By David Shepardson
WASHINGTON (Reuters) -The CEOs of Discord, Snap, and X, formerly known as Twitter, were issued subpoenas to compel them to testify at a Dec. 6 hearing on online child sexual exploitation, the U.S. Senate Judiciary Committee said on Monday.
The committee said Meta CEO Mark Zuckerberg and TikTok CEO Shou Zi Chew are expected to voluntarily testify at a future hearing but it is not clear when.
The committee said Discord and X, owned by Elon Musk, refused to cooperate by accepting service of the subpoenas on behalf of their CEOs, “requiring the committee to enlist the assistance of the U.S. Marshals Service to personally serve the subpoenas.” The committee released copies of the subpoenas served to Snap’s Evan Spiegel, Discord’s Jason Citron and X’s Linda Yaccarino.

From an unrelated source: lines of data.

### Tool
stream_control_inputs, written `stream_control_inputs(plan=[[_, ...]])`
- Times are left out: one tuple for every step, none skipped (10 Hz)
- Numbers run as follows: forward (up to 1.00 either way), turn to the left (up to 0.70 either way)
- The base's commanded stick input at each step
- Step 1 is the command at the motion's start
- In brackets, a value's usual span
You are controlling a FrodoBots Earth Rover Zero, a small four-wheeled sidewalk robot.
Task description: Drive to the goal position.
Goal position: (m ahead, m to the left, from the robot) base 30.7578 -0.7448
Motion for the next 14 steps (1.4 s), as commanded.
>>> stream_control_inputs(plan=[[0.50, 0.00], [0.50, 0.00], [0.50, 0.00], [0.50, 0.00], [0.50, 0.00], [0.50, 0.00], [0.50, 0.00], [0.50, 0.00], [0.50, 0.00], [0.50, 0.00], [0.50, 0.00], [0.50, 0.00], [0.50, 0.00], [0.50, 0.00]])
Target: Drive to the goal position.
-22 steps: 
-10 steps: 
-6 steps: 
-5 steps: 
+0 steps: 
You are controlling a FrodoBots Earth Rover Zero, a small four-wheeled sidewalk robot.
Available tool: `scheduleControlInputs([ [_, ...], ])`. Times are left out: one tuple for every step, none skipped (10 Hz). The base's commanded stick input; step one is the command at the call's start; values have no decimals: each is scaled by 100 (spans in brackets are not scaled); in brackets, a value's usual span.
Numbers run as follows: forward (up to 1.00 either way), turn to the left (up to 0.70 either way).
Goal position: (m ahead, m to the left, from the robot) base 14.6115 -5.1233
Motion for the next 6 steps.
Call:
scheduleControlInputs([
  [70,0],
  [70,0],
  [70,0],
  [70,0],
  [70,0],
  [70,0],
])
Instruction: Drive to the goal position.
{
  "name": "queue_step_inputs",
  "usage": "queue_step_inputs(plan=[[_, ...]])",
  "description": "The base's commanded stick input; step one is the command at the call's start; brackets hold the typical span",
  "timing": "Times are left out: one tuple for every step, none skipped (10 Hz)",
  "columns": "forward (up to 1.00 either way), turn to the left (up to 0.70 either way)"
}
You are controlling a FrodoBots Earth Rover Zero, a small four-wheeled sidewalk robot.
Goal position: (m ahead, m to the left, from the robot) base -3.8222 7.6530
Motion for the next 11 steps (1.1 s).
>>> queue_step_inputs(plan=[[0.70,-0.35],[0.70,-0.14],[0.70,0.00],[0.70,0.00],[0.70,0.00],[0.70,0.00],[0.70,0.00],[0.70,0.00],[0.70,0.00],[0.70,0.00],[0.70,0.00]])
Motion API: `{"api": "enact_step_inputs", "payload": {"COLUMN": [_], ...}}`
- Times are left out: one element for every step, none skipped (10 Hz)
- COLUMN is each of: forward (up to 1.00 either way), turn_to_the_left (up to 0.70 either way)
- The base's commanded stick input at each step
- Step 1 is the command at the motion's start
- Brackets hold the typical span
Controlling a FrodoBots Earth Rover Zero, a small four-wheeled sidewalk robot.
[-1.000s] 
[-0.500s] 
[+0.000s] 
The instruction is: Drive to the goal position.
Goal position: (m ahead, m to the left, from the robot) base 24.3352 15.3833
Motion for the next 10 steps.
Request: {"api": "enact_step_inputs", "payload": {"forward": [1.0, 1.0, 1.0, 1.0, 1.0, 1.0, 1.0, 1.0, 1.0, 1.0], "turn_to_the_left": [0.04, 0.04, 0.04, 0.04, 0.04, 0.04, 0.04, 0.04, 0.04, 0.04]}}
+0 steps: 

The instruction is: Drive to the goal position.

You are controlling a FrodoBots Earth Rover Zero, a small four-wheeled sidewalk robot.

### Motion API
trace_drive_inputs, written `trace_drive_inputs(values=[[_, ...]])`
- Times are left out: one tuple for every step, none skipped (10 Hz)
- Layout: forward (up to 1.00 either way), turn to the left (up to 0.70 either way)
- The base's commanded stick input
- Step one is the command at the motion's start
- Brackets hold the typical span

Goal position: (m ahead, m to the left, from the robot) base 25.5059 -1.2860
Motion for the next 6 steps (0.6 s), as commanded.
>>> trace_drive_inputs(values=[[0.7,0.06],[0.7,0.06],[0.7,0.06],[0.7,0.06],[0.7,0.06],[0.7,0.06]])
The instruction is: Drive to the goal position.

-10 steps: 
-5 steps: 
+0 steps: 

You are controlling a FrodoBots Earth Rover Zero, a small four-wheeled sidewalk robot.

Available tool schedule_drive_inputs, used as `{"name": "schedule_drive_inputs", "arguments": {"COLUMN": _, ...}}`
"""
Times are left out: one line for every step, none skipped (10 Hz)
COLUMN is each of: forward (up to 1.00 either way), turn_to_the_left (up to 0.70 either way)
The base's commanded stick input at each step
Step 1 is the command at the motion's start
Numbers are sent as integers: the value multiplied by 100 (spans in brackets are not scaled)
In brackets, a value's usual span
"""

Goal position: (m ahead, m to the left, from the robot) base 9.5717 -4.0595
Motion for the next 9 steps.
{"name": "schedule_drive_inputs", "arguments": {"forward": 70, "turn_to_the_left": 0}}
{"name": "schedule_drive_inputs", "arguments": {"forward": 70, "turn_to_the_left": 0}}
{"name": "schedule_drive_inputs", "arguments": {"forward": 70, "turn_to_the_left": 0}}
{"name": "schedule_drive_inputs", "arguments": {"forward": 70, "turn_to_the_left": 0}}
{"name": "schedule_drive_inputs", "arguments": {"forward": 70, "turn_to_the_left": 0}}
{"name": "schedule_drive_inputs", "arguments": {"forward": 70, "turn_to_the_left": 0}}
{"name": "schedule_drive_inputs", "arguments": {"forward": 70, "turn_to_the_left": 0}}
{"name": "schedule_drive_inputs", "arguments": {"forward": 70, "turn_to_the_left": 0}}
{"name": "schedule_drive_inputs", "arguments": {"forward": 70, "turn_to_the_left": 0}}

Snap said Spiegel has already agreed to testify before the Senate Judiciary Committee “and our team is coordinating with Committee staff on potential dates. We appreciate the opportunity to appear before the Committee to discuss this vital issue.”

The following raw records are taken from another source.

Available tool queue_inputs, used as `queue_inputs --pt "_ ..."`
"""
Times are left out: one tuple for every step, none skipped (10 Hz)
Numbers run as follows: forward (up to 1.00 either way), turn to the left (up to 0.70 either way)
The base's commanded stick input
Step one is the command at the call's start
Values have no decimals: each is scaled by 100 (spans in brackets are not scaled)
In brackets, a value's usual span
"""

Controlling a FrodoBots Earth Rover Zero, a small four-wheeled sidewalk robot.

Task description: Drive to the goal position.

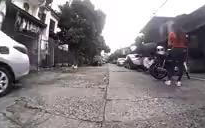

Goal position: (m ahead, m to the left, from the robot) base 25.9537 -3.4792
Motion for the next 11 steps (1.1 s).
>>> queue_inputs --pt "70 0" --pt "70 0" --pt "70 0" --pt "70 0" --pt "70 0" --pt "70 0" --pt "70 0" --pt "70 0" --pt "70 0" --pt "70 0" --pt "70 0"
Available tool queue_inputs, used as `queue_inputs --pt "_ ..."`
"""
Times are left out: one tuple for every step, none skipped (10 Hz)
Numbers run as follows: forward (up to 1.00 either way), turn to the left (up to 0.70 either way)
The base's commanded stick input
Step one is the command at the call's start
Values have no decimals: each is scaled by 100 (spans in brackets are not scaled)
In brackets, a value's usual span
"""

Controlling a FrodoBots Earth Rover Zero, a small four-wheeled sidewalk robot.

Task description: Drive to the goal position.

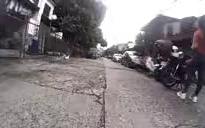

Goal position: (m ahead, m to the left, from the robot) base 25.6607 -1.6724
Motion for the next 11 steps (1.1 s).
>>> queue_inputs --pt "70 0" --pt "70 0" --pt "70 0" --pt "70 0" --pt "70 0" --pt "70 0" --pt "70 0" --pt "70 0" --pt "70 0" --pt "70 0" --pt "70 0"
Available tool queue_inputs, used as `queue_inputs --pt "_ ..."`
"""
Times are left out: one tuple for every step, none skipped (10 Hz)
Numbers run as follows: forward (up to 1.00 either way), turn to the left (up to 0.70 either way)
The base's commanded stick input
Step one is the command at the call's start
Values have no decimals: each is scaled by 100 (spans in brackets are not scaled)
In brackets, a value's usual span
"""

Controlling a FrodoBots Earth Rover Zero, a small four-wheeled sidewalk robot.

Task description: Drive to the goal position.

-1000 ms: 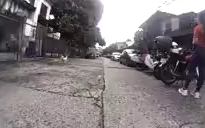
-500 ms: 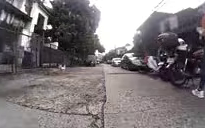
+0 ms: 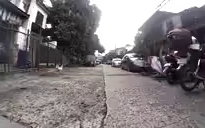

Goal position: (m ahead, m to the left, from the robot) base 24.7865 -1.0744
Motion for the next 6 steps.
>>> queue_inputs --pt "70 0" --pt "70 0" --pt "70 3" --pt "70 20" --pt "70 0" --pt "70 0"
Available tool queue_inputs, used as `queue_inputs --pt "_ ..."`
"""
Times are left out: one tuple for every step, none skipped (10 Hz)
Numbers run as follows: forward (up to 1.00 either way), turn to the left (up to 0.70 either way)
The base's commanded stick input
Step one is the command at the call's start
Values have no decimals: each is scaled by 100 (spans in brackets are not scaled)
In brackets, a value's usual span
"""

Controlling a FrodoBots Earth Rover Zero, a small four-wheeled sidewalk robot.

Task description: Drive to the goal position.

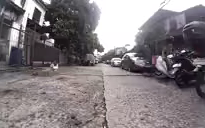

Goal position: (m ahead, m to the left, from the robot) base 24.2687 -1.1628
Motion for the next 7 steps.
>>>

Wifredo Fernandez, head of US & Canada Government Affairs for X, said in a statement the company has been “working in good faith to participate in the Judiciary committee’s hearing on child protection online as safety is our top priority at X. Today we are communicating our updated availability to participate in a hearing on this important issue.”

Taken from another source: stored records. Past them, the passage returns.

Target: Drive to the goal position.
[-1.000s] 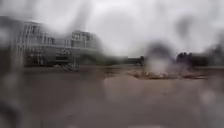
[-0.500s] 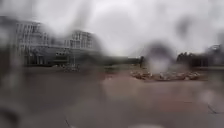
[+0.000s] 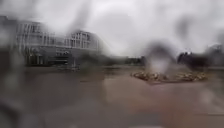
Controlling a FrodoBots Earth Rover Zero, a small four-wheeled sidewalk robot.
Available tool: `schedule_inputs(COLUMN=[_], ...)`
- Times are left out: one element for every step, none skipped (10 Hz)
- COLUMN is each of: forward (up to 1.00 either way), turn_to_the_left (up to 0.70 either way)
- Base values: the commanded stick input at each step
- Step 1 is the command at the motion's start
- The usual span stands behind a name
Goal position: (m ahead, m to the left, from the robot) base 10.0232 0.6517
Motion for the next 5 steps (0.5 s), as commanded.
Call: schedule_inputs(forward=[1.0, 1.0, 1.0, 1.0, 1.0], turn_to_the_left=[0.03, 0.03, 0.03, 0.03, 0.03])
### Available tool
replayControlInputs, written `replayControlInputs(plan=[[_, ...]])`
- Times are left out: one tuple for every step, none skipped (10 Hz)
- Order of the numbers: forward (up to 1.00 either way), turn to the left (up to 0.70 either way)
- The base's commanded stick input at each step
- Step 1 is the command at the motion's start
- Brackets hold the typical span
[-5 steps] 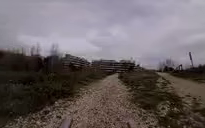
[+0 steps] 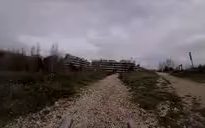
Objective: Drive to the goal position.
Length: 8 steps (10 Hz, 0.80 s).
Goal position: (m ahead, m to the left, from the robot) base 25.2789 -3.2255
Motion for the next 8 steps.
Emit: replayControlInputs(plan=[[0.70, 0.00], [0.70, 0.00], [0.70, 0.00], [0.70, 0.00], [0.70, 0.00], [0.70, 0.00], [0.70, 0.00], [0.70, 0.00]])
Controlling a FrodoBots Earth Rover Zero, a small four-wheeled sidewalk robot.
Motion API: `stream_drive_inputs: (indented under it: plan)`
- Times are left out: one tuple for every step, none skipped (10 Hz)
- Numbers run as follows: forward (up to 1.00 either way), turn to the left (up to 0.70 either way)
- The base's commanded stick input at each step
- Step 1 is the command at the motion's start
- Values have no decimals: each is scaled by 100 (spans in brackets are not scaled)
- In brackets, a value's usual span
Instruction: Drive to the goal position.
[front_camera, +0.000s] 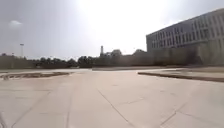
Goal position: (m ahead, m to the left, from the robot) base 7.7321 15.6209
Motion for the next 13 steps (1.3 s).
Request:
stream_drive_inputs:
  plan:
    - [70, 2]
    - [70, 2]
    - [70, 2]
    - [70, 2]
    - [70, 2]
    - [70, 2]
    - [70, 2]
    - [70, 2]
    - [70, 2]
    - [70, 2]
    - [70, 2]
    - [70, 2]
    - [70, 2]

Discord said in a statement “keeping our users safe, especially young people, is central to everything we do at Discord. We have been actively engaging with the Committee on how we can best contribute to this important industry discussion.”
Meta, which owns Facebook and Instagram, and TikTok did not comment.
Senate Judiciary Committee chair Dick Durbin and its top Republican Lindsey Graham said the hearing will allow committee members to press CEOs from some of the biggest social media companies on their failures to protect children online.
“Big Tech’s failure to police itself at the expense of our kids cannot go unanswered,” said Durbin and Graham in a joint statement. “Hearing from the CEOs of some of the world’s largest social media companies will help inform the Committee’s efforts to address the crisis of online child sexual exploitation.”
Since the committee held a hearing in February, it has approved a number of bills including one that would remove tech firms’ immunity from civil and criminal liability under child sexual abuse material laws that was first proposed in 2020.
Another would establish a National Commission on Online Child Sexual Exploitation Prevention and another to modernize investigations and prosecutions of online child exploitation crimes.